Si Matthieu Roy et Johanna Silberstein ont cultivé un art de vivre et de recevoir, ils ont su aussi faire dialoguer la mémoire du lieu avec notre présent. Ainsi, cette année, toutes les activités (spectacles, dégustations, visite) sont proposées en extérieur. Pas de risque de contamination dans ce vaste domaine, pas de contrainte non plus d’étouffer sempiternellement sous un masque. Les tables sont organisées sous les ramages des arbres par îlots et un plan est dressé pour que nos proches soient nos seuls commensaux. Ainsi, dans ce cadre idyllique, pouvons-nous, peut-être, trouver, comme Maria Casarès, une forme de consolation, mêlée à la joie de retrouver le chemin des lieux de spectacle.

Un jardin aux sentiers qui bifurquent

La programmation a, elle aussi, changé. Si, comme les années passées, elle se déroule bien sur toute la journée de 15 heures à 19 h 30, elle est cette fois entièrement tout public, et renouvelée. Même la visite contée, dont le texte de Remi de Vos avait déjà été proposé en 2017 a fait peau neuve. On la suit désormais comme une confidence chuchotée à l’oreille : sous un casque. Elle fait déambuler dans des paysages bucoliques et d’étranges espaces scénographiés. La contrainte sanitaire a en effet conduit à recomposer des pièces imaginaires à l’aide des meubles de la maison.
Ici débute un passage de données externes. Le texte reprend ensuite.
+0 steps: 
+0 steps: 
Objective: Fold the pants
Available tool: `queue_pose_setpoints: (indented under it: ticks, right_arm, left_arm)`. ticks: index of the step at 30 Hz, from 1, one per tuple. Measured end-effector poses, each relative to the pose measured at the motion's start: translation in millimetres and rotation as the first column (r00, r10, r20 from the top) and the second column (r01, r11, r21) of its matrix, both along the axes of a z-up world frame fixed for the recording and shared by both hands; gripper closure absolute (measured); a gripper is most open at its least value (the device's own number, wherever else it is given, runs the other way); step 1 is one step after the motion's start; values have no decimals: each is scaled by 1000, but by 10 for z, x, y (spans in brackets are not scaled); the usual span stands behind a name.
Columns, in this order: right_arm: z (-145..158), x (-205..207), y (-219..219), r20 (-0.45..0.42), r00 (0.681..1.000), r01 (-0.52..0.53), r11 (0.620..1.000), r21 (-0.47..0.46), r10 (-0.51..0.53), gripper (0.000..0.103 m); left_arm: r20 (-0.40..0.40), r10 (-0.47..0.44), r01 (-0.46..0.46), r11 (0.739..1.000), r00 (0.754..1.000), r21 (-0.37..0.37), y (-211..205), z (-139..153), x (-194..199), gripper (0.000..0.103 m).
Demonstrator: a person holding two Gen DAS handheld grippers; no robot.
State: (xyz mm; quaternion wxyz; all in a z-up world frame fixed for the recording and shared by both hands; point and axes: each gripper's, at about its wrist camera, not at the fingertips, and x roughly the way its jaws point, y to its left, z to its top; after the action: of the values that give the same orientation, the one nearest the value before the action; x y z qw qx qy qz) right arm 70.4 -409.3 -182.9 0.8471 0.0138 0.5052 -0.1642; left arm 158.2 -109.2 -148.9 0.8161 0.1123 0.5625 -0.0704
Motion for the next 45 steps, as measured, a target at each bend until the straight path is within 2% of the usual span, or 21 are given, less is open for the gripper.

Or, ce déplacement induit à son tour une sorte de dépaysement du spectateur, apporte un certain trouble, à l’instar du texte de la visite qui associe de manière déconcertante didactisme et facétie.

On éprouve un étonnement analogue face à la proposition jeune public Deux Rien. Pour la première fois, Alloue fait la part belle à l’expression corporelle. Pas un mot ! Tout passe par les mimiques des deux très bons interprètes : leurs belles mains transmettent toute une palette de sentiments comme elles font naître le vol d’un oiseau, ou l’éveil d’un émoi. Le spectacle trouve dans un théâtre de verdure un bel écrin, car les bruits de la nature font percevoir la qualité du silence des spectateurs. Certes, la proposition n’est pas toujours évidente. On a l’impression que son cœur balance : chorégraphie ou histoire ? Clodos beckettiens ou gamins facétieux ? Chaque spectateur en décidera. Et si le tempo est parfois un peu alangui, c’est le moment où les petits se blottiront dans des bras de leurs parents ou grands-parents. Dans un spectacle poétique qui flotte entre rêverie et prosaïsme, cette douceur a ses charmes.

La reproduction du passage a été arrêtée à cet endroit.